Amara kini berada di bangku yang di sediakan oleh keluarga Brian. Dari tempat duduknya dia melihat raut bahagia kesua sahabatnya yang kini telah resmi menjadi pasangan suami istri. Mungkin masih ada sedikit rasa sakit. Tapi semua itu, tergantikan dengan kebahagiaan keduanya yang kini saling melempar senyuman kebahagiaan. Dehaman seseorang menyadarkan Amara dari lamunannya.

"Kak Bima ? kok kamu di sini ?" Amara memelotokan mata pada laki-laki yang kini duduk di sampingnya.

Bima tersenyum "Ya kan aku di undang, masak diundang gak dateng kali aja ketemu pujaan hati" Bima duduk dengan tenang di samping Amara sedangkan Amara sudah mulai merasa tidak nyaman.

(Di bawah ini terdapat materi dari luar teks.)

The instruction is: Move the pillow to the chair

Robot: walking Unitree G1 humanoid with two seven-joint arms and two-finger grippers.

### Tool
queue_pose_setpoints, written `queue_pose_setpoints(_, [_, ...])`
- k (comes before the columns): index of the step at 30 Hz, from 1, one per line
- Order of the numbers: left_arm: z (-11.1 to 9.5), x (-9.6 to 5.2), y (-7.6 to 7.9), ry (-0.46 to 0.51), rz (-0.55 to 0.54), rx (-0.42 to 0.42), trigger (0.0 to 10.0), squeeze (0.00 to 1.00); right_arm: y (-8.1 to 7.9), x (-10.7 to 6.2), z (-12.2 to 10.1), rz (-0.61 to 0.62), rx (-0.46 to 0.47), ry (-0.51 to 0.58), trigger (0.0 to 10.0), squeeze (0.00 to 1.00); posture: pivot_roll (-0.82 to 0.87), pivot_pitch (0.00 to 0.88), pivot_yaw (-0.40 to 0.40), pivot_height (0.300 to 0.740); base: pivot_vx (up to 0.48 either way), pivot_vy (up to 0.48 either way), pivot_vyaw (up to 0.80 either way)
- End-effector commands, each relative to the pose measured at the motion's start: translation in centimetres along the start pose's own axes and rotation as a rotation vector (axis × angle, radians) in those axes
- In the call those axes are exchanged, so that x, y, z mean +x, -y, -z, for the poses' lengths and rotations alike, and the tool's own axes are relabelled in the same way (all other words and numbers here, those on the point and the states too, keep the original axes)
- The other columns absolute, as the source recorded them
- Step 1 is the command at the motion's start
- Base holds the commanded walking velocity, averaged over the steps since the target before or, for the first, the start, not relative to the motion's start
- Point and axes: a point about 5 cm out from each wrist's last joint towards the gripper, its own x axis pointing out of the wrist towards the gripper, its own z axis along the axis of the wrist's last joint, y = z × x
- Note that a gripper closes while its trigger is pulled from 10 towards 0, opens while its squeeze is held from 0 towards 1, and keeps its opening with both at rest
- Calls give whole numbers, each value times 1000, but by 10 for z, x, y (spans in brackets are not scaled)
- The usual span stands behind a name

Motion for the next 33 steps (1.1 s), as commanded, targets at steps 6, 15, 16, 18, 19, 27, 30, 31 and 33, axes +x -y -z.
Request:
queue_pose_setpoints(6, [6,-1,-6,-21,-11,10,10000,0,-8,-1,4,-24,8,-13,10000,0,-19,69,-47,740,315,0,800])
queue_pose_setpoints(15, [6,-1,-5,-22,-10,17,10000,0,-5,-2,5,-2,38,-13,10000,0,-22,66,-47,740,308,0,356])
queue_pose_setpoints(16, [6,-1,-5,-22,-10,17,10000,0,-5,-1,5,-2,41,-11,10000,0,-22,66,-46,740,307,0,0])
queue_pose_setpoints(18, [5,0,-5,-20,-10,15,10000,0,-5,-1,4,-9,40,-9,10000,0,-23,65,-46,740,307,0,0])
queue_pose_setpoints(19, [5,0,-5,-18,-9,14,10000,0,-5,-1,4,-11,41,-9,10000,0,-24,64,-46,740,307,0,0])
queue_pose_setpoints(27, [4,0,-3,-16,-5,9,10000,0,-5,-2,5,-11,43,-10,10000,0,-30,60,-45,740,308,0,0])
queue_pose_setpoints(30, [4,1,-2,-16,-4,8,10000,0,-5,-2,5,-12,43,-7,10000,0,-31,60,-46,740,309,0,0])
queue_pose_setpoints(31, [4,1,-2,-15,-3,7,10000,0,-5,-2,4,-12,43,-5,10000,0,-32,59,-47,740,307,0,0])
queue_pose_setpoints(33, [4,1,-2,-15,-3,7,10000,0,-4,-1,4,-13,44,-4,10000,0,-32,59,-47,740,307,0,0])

"Mana calonnya, aku liat dari tadi kamu sendirian aja" Bima menyipitkan matanya kearah Amara tampak sedang meminta penjelasan karena beberapa bulan yang lalu Amara bilang dia sudah punya calon. Amara yang mendapat tatapan dari Bima langsung menjadi salah tingkah, bukan karena suka tapi karena takut Bima mencurigainya bahwa dia sedang berbohong. Ya meskipun memang kenyataannya dia berbohong si.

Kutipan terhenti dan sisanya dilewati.